=== Work required ===
Your answer should be every line with the word "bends", copied from the data below.

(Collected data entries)
┄┄┄┄┄┄┄┄┄┄┄┄┄┄┄┄┄┄┄┄

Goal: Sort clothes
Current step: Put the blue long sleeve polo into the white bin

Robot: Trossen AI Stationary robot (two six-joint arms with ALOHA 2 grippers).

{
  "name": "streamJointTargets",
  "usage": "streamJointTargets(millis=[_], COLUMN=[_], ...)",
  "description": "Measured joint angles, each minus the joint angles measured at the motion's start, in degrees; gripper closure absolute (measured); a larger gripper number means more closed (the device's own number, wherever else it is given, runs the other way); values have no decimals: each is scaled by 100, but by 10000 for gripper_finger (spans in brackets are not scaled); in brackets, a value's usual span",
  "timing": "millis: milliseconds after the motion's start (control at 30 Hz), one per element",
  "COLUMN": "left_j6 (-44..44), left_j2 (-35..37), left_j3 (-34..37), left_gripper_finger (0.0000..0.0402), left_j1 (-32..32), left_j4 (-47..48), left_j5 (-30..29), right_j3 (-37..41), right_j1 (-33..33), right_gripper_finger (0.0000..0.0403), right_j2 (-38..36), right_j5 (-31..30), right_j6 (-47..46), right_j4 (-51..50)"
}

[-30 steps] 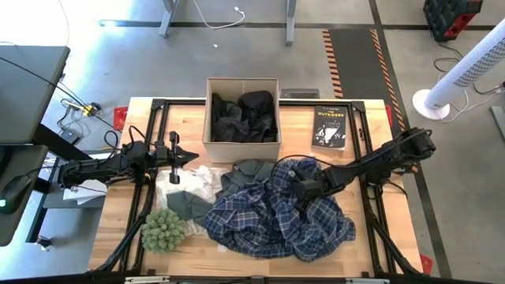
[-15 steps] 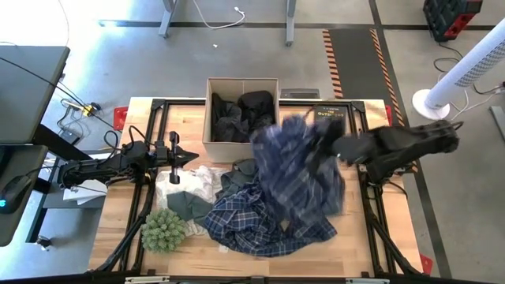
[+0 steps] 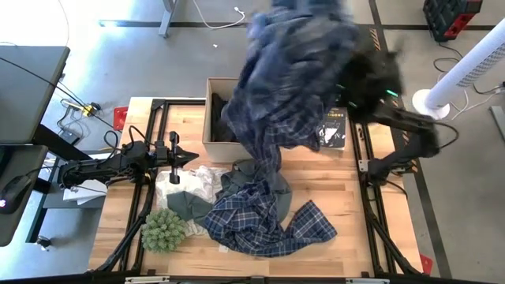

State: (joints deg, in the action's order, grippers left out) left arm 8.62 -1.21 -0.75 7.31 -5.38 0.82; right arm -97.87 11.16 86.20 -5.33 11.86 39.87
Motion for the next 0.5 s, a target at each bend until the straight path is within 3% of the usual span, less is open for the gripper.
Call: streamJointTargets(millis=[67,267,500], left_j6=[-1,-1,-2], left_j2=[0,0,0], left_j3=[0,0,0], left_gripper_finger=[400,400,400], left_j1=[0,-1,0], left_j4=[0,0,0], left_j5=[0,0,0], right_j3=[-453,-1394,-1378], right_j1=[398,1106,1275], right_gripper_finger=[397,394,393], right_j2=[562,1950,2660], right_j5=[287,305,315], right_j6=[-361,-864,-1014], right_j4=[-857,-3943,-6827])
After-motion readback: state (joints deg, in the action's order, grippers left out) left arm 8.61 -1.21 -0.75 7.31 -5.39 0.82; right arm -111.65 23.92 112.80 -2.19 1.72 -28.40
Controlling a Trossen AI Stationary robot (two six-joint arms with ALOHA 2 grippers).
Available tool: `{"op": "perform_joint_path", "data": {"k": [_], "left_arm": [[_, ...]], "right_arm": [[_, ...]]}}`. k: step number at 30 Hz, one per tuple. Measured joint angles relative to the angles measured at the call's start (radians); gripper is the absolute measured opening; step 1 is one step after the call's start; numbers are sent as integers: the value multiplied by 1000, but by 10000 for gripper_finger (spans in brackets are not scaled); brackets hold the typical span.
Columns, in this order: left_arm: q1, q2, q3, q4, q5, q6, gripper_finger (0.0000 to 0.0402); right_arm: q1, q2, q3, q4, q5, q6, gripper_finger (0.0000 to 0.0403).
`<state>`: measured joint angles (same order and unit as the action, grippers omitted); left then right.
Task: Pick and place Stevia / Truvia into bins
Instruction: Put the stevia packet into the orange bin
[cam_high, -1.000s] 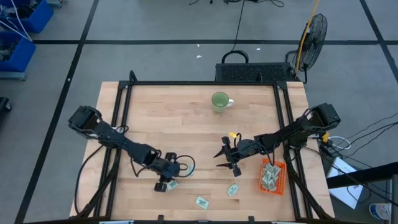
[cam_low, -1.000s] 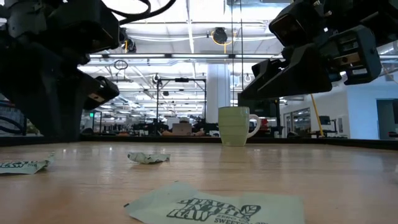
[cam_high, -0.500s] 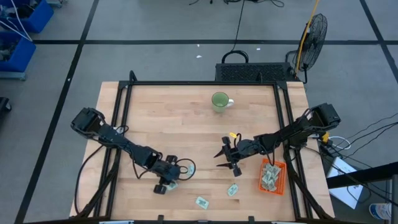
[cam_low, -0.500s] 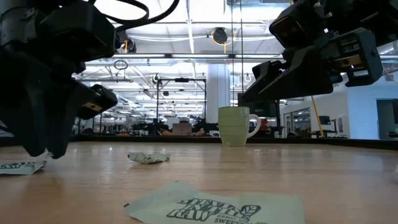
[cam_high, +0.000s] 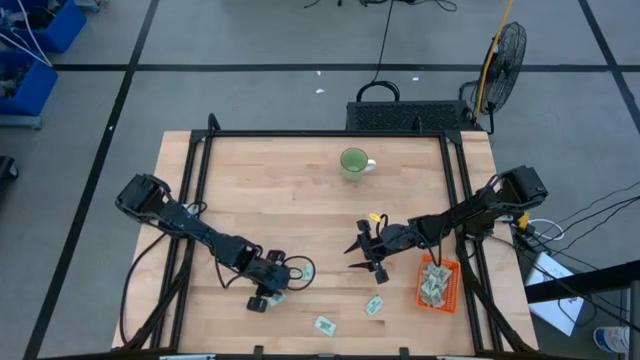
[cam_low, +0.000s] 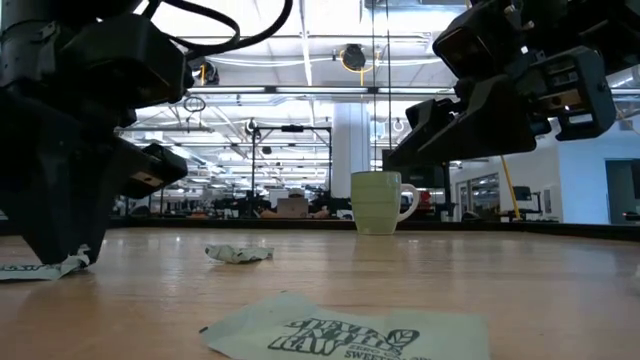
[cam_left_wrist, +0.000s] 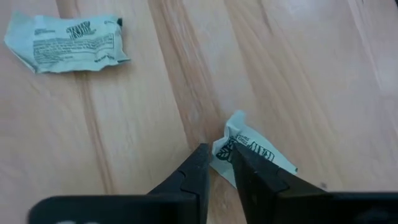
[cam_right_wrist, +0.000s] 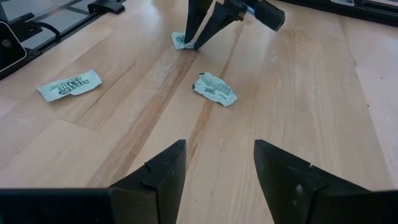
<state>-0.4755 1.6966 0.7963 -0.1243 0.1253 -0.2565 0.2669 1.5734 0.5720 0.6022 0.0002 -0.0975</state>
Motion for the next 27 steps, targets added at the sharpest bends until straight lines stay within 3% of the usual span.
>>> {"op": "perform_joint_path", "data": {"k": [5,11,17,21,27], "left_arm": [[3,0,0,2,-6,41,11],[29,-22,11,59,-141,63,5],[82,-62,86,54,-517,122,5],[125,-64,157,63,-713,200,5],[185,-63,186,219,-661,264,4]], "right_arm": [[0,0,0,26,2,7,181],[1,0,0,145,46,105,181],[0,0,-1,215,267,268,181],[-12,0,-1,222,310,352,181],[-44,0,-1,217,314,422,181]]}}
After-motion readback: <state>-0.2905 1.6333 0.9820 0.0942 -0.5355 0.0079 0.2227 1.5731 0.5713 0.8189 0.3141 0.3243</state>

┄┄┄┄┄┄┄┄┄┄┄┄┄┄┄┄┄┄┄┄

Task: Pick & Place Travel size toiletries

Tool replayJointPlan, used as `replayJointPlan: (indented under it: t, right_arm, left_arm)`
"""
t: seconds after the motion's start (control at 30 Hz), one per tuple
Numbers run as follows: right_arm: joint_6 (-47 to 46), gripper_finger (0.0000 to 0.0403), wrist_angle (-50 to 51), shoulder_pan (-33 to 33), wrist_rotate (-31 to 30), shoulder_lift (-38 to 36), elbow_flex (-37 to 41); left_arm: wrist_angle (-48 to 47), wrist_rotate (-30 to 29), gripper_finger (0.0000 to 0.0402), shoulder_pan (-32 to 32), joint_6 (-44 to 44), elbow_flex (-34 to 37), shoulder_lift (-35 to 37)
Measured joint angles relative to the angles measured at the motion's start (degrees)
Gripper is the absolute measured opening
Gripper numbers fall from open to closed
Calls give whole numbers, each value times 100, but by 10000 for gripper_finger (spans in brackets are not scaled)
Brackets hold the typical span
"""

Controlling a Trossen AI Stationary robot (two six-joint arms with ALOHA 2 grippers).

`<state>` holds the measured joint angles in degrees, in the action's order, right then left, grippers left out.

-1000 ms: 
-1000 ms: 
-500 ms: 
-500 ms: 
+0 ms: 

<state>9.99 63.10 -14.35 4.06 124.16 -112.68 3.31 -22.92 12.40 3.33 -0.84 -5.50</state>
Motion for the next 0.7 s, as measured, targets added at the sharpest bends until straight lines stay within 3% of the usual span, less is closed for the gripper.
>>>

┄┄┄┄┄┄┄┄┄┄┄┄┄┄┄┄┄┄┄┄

=== Exercise answer ===
Motion for the next 27 steps, targets added at the sharpest bends until straight lines stay within 3% of the usual span.
Motion for the next 0.7 s, as measured, targets added at the sharpest bends until straight lines stay within 3% of the usual span, less is closed for the gripper.

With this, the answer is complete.